Fanny recorded these events daily. She possessed a ready pen, eyes perceptive to detail, youthful self-confidence, and an incisive style softened by candid pathos. Anonymous extracts from her letters home were leaked to the London press, encouraging her to ask her sister Selina's husband, Francis Marx, to edit her journal for publication. He toned down suspected indiscretions and the book reads less vividly than her letters (now held in the British Library), but a convincing realism survived the excisions and the Journal Kept during the Russian War sold well at Christmas 1855. Readers who anticipated a more heroic romanticism were, however, left uneasy, while Queen Victoria was offended by Fanny's ingenuous wilfulness. The queen had already declined an optimistically proffered dedication, and in May 1856 she snubbed Mrs Duberly when the hussars were inspected on returning to Portsmouth. Fanny was never appreciated as much in England as she had been in the Crimea, notably by the French chasseurs d'Afrique.

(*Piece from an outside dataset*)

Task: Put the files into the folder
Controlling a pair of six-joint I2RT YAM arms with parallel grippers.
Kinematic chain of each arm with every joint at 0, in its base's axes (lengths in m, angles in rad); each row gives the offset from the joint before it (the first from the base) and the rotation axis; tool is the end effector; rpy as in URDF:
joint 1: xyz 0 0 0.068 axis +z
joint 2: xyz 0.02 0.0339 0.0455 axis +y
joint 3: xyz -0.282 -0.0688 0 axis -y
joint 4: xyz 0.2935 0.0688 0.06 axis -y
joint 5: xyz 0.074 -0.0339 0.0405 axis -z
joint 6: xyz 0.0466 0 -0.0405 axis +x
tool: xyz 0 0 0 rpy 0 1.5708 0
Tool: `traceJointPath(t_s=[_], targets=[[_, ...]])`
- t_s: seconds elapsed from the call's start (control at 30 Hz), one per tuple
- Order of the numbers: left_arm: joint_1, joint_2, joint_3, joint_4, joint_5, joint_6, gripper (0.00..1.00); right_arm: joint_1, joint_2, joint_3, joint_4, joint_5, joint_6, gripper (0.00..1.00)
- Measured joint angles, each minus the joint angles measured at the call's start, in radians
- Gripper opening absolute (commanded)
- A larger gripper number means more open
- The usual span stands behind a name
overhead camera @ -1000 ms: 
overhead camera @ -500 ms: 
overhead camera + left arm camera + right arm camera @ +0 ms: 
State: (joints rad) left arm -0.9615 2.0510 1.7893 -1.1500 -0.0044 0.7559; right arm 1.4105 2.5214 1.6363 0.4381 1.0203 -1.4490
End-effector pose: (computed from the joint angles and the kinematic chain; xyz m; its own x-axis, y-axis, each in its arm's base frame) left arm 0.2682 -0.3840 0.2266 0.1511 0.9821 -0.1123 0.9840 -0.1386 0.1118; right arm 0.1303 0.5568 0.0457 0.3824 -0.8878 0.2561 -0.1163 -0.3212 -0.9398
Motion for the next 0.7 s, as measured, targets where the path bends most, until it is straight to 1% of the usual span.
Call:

After two years in Ireland the 8th hussars sailed for India, in October 1857, with Fanny again accompanying her husband. She kept a journal covering the next twelve months and chronicling a march across Rajputana, during which she was in the saddle for 1800 miles. By this time, however, she was writing self-consciously and with mounting weariness; the earlier spontaneity had gone. Campaigning Experiences in Central India and Rajputana during the Suppression of the Mutiny appeared in July 1859 but was less successful than her earlier book.
At Balaklava, Fanny 'prayed that [she] might wear out [her] life and not rust it out' (Journal Kept during the Russian War, 102). However, she was denied this hope. The hussars returned from India in 1864; thereafter she remained the dutiful wife of a serving officer in dull garrison towns until Henry retired, as a lieutenant-colonel, in 1881. The Duberlys purchased St Clair, a villa in The Park, Cheltenham, Gloucestershire. Henry died there in 1891; Fanny outlived him by almost twelve years. She died at St Clair on 19 November 1902.
Alan Palmer
E. E. P. Tisdall, Mrs Duberly's campaigns (1963)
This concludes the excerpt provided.